Je m’appelle Thonas Hauck aka Amos Khachut qui en est l’anagramme. Je ne renie pas mes prénom et nom, au contraire cette association me prédestinait à être plutôt un créatif rigolo qui joue aussi bien avec les mots que les images.

Très vite face à mes diffultés d’apprentissage j’ai développé un goût pour les mots que je trouvais fascinants. Par exemple, l’un des tout premier que j’ai écrit, en tout cas celui dont je me souvienne, est le mot chercher. Ce mot me subjuguait tant par sa forme que sa sonorité et me questionnait. Comment deux syllabes parfaitement identiques pouvaient avoir 2 sons si différents. Depuis je cherche encore…Alors bien plus tard j’ai étudié les lamgues sémitiques et là il n’y a pas de lettres muettes, une grammaire et une conjugaiosn d’une logique implacable. Ce qu’il m’aurait fallu enfant… Heureusement, j’ai eu la chance de travailler avec une orthophoniste qui décomposait les mots avec un crayon de couleur bicolore, bleu et rouge  je l’ai adoré comme les mots qu’elle écrivait.

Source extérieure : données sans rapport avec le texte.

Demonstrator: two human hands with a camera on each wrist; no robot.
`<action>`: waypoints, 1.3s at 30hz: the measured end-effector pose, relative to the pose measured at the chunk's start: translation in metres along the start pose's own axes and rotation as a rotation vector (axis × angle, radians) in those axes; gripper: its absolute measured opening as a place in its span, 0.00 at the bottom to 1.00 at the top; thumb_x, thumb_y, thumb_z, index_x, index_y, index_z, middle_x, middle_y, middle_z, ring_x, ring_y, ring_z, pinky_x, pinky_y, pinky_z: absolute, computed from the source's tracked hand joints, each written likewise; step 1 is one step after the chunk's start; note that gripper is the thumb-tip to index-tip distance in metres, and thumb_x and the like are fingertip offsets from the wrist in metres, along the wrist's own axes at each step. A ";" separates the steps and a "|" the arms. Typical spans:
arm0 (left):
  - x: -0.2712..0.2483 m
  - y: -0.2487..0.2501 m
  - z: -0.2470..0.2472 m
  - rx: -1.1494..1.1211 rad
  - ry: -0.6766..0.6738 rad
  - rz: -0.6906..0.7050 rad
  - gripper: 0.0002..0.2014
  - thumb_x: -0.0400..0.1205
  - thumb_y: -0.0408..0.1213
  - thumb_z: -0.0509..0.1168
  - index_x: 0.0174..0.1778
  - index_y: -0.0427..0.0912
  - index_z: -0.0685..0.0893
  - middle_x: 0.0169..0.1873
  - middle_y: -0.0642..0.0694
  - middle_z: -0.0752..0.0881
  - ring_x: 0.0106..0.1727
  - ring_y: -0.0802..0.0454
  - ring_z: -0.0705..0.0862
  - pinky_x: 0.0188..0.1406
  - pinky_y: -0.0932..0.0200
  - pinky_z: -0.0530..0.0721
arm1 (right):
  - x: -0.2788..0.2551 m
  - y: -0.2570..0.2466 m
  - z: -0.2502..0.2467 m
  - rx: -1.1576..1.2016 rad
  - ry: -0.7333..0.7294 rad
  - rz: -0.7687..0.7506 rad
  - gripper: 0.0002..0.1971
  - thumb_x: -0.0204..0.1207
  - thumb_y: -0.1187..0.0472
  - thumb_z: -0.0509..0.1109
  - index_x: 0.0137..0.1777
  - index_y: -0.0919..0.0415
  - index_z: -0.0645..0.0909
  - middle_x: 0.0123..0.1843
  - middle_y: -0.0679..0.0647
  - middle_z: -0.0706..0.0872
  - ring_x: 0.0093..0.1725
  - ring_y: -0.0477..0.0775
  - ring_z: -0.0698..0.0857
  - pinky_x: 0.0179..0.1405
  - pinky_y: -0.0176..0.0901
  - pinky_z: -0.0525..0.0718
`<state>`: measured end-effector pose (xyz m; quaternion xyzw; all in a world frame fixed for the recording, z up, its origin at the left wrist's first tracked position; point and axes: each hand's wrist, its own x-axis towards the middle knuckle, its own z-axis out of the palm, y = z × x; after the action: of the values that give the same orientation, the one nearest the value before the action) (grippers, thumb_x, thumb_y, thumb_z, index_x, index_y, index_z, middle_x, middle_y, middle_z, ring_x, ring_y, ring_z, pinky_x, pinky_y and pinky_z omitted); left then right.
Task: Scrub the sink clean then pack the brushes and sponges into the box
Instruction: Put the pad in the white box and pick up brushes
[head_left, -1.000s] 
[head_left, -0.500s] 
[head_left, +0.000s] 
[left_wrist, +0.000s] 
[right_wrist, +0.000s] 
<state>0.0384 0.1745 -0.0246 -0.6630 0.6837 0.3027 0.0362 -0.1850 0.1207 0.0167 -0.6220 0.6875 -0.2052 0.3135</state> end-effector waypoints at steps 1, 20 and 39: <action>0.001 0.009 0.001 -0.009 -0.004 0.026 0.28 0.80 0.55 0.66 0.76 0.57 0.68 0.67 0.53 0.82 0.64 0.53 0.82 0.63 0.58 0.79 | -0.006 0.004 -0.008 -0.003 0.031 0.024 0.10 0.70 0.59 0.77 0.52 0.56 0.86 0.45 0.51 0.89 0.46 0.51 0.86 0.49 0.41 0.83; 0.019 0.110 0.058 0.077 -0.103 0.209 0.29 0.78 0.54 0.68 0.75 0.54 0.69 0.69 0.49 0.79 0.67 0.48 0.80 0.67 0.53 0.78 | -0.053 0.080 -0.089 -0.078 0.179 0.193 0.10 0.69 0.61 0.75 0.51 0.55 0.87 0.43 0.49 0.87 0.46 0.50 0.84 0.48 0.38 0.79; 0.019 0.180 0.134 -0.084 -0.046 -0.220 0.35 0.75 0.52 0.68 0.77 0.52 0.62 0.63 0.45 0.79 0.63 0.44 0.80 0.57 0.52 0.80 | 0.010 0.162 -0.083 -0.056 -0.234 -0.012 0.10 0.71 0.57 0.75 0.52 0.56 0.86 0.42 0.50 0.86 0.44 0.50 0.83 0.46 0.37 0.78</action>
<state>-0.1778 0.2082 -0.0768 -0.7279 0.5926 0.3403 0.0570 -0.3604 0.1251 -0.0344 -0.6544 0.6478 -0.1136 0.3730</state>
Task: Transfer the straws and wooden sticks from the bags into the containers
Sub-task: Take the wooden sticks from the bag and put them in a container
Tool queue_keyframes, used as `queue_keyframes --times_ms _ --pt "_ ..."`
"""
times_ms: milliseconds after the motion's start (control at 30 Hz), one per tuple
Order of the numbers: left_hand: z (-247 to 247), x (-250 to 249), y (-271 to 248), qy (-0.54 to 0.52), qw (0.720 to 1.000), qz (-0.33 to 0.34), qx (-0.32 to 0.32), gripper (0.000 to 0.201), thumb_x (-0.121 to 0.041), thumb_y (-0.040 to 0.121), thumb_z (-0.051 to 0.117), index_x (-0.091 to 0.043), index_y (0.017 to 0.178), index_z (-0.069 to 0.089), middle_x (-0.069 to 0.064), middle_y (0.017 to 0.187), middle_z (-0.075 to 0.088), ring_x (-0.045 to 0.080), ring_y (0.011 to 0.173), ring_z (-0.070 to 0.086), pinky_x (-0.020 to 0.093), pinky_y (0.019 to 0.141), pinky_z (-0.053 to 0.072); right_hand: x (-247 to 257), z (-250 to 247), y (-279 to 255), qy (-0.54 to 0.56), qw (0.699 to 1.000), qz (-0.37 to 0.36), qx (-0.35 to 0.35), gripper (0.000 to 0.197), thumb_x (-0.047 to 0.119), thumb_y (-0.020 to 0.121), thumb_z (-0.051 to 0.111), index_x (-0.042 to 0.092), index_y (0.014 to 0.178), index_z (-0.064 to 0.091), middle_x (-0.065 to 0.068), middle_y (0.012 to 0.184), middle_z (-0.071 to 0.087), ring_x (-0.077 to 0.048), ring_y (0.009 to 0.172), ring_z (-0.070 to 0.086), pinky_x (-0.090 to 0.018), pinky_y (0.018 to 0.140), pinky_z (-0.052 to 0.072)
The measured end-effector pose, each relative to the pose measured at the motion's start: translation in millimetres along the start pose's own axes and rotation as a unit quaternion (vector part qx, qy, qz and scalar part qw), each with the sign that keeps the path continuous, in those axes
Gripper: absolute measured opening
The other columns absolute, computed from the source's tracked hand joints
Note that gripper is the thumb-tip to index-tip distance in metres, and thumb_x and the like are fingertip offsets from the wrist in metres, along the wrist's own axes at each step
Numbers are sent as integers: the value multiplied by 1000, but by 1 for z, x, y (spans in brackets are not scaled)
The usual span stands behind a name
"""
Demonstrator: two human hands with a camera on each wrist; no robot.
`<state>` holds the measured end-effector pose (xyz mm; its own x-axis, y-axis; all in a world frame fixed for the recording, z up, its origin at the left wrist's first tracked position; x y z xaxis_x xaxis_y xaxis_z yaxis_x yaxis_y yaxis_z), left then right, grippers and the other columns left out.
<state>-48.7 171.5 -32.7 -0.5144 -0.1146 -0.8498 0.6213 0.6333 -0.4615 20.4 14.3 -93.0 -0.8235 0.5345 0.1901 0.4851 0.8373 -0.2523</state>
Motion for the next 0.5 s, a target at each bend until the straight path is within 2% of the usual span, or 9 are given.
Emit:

 Si les mots ont compté au départ, j’étais aussi très visuel. J’avais un goût pour les lettres, le graphisme. Je me souviens de la route des vacances le nez collé à la vitre de la voiture pour admirer ces panneaux marrons le long de l’autoroute remplis de signes, de caractères, de pictogrammes et autres illustrations ; ce n’est que bien plus tard que j’ai appris qu’il s’agissait de l’œuvre du célèbre graphiste Jean Widmer. Ou encore les voyages en train avec cette fois-ci des lettres peintes / graffées sur les murs. J’ai réussi, à force de labeur d’en faire mon métier.

 Aujourd’hui, je travaille comme pair-médiamaticien pour une association genevoise, l’Arcade84, qui œuvre pour le bien-être des personnes vivant aves des troubles psy. Je suis enfin à ma place, comme à la maison, faire ce que j’aime pour des personnes que j’estime parce que je sais ou je comprends en partie ce qu’elles ont dû endurer du fait, jusque-là, d’une grande stigmatisation sans parler de leur quotidien avec leur propre maladie ou troubles.

 Pour finir, j’emprunte des chemins qui sont les miens et j’aime les traverser, m’y arrêter et contempler. Parfois j’emprunte des chemins de traverse. J’aime l’idée que la destination importe peu, seul le chemin compte.